De Lunar Park à La promesse de l’aube

A La Désirade, ce mardi 13 décembre. – Il est toujours déprimant de lire de mauvais livre, et comme je m’en suis « fait » deux aujourd’hui, c’est avec un sentiment de reconnaissance presque amicale que je retrouve, ce soir, Lunar Park de Bret Easton Ellis, dont la lente descente dans le tragique diffuse une espèce de tendresse désemparée qui me touche infiniment. Jamais je n’avais senti, chez cet écrivain, une telle attention au monde dans lequel nous vivons et une telle protestation, une telle précision dans l’observation de la démence ordinaire et une telle honnêteté dans la façon de s’impliquer dans le tableau.
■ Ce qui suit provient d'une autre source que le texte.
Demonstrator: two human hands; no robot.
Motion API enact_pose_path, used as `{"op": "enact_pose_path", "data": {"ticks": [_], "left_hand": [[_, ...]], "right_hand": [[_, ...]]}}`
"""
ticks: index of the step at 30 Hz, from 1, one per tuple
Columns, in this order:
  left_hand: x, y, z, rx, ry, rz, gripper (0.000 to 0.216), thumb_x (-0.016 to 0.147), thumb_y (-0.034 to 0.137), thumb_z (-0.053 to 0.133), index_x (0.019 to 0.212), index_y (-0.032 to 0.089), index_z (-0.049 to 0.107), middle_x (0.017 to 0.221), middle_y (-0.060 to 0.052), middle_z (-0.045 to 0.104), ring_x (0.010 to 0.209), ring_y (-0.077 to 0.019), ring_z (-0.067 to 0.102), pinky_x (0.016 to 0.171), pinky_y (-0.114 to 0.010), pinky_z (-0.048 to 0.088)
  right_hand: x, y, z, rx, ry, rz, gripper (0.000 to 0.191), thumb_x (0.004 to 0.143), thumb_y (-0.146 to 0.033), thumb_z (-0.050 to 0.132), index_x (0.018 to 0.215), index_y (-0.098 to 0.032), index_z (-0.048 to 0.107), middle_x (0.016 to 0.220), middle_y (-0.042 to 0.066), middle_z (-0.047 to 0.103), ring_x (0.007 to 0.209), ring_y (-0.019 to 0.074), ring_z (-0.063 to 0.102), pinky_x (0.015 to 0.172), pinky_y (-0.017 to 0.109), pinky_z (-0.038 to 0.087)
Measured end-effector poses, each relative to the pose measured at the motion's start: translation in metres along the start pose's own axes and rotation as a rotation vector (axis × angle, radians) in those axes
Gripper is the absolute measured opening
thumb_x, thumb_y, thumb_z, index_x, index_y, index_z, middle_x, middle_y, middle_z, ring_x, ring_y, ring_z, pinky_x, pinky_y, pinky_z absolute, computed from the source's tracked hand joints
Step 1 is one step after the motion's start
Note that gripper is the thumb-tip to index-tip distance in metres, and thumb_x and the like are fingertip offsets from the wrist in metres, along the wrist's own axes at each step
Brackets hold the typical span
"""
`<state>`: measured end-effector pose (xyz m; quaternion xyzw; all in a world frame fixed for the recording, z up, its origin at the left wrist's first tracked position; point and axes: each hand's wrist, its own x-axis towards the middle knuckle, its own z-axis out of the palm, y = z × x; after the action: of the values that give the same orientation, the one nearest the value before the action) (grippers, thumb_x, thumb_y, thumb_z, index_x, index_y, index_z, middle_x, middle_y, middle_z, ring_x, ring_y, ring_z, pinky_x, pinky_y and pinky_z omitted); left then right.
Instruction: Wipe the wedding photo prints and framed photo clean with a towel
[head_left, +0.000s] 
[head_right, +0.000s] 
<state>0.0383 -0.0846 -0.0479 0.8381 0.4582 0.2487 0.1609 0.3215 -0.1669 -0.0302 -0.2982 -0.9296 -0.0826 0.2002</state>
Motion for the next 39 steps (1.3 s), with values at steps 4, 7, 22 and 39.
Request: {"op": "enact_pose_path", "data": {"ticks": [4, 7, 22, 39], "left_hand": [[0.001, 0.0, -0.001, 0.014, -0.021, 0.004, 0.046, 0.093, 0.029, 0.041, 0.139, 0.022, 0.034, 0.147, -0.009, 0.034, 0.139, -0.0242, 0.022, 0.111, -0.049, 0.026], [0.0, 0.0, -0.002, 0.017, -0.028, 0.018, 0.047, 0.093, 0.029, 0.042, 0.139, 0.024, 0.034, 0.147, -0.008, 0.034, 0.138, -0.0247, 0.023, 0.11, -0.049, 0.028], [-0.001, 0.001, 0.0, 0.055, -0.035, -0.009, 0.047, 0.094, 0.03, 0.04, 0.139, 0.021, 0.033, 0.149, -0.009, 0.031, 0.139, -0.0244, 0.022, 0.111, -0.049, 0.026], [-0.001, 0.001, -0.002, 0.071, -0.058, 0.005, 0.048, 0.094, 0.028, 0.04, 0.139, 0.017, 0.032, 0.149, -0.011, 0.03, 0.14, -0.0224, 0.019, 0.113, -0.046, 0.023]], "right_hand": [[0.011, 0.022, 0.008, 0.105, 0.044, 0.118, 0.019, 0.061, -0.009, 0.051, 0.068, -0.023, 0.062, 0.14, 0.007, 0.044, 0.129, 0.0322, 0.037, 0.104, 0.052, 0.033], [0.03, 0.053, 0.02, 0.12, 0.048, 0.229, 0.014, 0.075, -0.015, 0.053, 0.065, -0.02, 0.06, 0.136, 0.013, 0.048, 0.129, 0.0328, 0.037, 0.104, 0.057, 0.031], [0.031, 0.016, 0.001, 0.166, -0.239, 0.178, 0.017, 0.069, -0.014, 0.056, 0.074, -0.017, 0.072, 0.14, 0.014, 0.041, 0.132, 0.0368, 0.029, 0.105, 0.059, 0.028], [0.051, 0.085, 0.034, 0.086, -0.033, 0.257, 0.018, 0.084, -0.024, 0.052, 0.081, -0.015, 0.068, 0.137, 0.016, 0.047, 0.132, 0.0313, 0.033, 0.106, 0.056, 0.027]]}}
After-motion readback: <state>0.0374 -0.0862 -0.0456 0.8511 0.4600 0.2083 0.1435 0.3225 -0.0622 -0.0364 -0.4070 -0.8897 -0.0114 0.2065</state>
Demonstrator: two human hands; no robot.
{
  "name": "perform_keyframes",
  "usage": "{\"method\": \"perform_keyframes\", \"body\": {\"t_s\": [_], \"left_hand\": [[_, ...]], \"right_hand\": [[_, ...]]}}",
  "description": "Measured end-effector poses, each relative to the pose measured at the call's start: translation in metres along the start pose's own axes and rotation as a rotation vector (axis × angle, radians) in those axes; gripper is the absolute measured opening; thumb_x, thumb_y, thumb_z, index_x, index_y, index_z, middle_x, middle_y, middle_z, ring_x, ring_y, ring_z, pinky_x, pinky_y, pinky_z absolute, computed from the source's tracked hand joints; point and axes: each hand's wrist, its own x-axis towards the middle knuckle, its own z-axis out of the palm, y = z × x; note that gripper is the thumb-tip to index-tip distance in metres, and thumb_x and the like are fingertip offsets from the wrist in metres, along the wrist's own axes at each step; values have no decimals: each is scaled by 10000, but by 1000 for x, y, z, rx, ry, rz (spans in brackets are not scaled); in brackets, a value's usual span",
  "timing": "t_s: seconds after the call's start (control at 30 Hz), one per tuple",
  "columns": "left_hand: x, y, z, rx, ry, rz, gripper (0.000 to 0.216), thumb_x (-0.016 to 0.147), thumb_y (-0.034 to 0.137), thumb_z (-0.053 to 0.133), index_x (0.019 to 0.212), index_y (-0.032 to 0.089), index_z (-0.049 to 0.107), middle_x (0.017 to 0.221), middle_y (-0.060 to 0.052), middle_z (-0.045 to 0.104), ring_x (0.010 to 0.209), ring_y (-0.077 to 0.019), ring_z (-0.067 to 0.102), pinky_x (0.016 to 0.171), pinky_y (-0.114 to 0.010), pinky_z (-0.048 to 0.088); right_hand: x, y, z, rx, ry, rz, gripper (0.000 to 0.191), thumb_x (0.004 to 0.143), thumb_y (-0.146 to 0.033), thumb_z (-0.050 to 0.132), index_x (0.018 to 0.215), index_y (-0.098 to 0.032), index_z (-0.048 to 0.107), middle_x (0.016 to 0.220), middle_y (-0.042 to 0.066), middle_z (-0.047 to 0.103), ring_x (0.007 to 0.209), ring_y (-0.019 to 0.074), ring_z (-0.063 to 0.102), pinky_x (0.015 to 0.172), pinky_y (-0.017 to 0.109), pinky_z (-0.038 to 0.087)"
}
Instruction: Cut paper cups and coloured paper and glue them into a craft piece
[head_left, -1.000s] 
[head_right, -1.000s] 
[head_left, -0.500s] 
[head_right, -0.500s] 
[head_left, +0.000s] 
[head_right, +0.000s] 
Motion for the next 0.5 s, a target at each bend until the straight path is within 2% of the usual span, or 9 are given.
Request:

Hier soir, en relisant le magnifique début de La promesse de l’aube de Romain Gary, j’ai éprouvé ce même sentiment de totale affection que peut nous inspirer un livre bon (je ne dis pas un bon livre, mais un livre bon), quand l’écrivain, vautré au milieu des phoques de Big Sur, se rappelle les mises en garde de sa mère, quand il était petit garçon, contre Totoche le dieu de la bêtise avec sa tête d’intellectuel primaire, Merzavka le dieu des vérités absolues debout comme un cosaque sur des monceaux de cadavres, ou Filoche le dieu de la mesquinerie vociférant des « sale juif sale pédé sale nègre » dans sa loge de concierge - et le père phoque regardait ce type rêver sur le rivage du Pacifique, chaque mot de ces phrases saines et libres sonnant aussi juste que la phrase saine et libre de Bret Easton Ellis détaillant sa fureur et son désarroi.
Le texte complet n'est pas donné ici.